NEW YORK (GenomeWeb News) – A new study confirms that it is possible to identify individual study participants from genome-wide association data.

In a paper appearing in the advance, online edition of Nature Genetics yesterday, researchers from the National Institutes of Health and elsewhere described their likelihood-based statistical framework approach for using genotype frequencies and individual genotype information to detect individuals in GWAS. In so doing, the team verified their suspicion that GWAS participants — or close relatives — can be identified from aggregate GWAS data.

The research is an extension of work by Translational Genomics Research Institute and University of California at Los Angeles researchers who reported in PLoS Genetics last summer that they could identify individuals from pooled genetic data, lead author Kevin Jacobs, a contract researcher with the National Cancer Institute and owner of the Maryland-based company BioInformed, told GenomeWeb Daily News.

Jacobs noted that TGen researcher David Craig, who was senior author on the PLoS Genetics paper, was involved in the current study.

That research, which relied on a SNP probe intensity or allele frequency-based statistic, prompted the NIH and others to remove pooled DNA datasets from publicly accessible web sites.
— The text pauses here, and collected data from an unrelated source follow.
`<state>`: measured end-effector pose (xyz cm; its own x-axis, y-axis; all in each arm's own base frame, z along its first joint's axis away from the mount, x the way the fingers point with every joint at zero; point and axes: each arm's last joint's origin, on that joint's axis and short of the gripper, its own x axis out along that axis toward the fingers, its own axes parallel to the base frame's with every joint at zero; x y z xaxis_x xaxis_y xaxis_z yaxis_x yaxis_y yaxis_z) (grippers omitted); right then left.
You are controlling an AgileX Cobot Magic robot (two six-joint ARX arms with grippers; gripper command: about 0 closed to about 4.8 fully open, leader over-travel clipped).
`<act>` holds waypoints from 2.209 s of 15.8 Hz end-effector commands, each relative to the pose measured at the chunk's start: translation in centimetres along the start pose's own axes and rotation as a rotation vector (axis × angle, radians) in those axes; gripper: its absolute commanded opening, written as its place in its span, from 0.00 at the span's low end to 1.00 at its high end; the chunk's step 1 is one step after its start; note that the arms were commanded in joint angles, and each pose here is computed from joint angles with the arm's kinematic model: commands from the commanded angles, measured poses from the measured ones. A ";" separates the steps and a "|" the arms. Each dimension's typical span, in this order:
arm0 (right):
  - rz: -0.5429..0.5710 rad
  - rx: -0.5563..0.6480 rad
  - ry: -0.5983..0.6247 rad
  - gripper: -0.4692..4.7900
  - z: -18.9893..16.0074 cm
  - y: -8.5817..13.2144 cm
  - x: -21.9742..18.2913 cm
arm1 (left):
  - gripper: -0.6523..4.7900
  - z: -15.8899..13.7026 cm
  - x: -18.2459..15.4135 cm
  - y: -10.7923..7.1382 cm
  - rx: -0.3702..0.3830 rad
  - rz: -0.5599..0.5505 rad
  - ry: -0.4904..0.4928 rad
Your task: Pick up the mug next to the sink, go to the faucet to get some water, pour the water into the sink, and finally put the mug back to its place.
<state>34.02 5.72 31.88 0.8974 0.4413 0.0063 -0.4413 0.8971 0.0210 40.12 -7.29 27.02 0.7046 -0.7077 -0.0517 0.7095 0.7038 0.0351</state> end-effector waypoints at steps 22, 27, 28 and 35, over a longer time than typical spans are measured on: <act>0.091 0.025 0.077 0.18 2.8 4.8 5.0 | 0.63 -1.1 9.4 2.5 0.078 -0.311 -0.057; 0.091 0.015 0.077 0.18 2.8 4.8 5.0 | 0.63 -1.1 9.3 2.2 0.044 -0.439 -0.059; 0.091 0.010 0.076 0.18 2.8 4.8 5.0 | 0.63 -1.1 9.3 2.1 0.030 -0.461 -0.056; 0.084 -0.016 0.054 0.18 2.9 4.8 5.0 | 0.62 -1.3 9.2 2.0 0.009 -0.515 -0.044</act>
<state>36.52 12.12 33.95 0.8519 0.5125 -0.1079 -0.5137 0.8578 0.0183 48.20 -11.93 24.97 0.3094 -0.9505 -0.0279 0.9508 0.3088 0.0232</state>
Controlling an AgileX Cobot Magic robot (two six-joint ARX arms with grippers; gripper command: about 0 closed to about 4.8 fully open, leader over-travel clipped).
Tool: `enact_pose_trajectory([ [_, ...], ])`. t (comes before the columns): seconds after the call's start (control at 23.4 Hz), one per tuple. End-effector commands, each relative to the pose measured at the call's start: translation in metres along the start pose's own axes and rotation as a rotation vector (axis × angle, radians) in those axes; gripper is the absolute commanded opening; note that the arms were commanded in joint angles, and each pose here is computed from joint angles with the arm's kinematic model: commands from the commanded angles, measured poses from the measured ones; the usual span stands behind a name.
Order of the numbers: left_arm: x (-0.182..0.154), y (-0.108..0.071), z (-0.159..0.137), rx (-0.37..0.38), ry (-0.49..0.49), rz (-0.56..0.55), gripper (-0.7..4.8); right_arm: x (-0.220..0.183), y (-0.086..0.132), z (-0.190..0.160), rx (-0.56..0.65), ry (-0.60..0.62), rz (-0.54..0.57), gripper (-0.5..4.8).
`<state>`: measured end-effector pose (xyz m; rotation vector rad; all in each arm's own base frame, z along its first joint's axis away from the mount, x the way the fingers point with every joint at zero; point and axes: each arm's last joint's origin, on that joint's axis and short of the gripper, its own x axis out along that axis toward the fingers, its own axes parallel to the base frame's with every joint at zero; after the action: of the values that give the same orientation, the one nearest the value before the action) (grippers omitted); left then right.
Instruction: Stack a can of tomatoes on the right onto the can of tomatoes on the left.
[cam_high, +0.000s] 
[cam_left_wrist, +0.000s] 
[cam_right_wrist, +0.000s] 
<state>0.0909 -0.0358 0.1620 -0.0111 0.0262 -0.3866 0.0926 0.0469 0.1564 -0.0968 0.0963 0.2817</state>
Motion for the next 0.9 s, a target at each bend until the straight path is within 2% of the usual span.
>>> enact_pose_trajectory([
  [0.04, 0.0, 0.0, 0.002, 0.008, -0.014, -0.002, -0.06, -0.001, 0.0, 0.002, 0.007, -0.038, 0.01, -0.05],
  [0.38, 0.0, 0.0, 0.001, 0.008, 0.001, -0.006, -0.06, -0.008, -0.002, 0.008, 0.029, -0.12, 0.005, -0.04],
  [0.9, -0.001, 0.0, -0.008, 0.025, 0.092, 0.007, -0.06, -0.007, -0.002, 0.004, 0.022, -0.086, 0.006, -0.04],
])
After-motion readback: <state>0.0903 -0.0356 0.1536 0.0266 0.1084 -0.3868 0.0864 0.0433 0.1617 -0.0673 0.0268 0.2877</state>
But, Jacobs explained, that study implied but did not demonstrate that a similar method could be used to identify individuals from GWAS data.

In an effort to understand and characterize the privacy risks associated with GWAS, the researchers developed a similar statistical method based on genotype frequency and used it to evaluate a hypothetical GWAS of between 5,000 and 200,000 SNPs in 1,000 cases and 1,000 controls and assuming no genotyping error.

They then tested the approach using actual GWAS data from several studies performed at NIH. The data included information on 6,733 cases and 6,871 controls genotyped at more than half a million SNPs.

Indeed, the team found that they could identify both case and control individuals when they had access to the individual's genetic data and aggregate GWAS data.

Nevertheless, the ability to do so depended on several factors, Jacobs explained, including the size of the group, number of individual genetic markers used, amount of genotyping error and, if evaluating a relative, the degree of relationship between that individual and the GWAS participant.

According to their calculations, though, it would take a substantial genotyping error rate to significantly decrease the power to detect an individual, Jacobs said.

Those involved say the current study represents the lower bound for detecting individuals in GWAS data. They predict more efficient methods may be developed in the future. For now, though, the team suggests the work will prove useful for understanding risks and ensuring participant privacy.

"In light of these developments, the policies and practices guiding genomic data sharing should continue to evolve in order to promote quality science, minimize duplicative research and merit the ongoing trust of the research subjects who consent to participate in scientific studies," the researchers concluded.

Even so, Jacobs emphasized that there are currently strict standards in place for protecting individual privacy in GWAS. For instance, he explained, aggregate GWAS data is now protected in much the same way as individual genetic data. To access it, researchers must seek approval from an ethics board, submit a research plan, and so on.

"Essentially, right now it's a very rigorous standard for accessing either of these data," Jacobs said.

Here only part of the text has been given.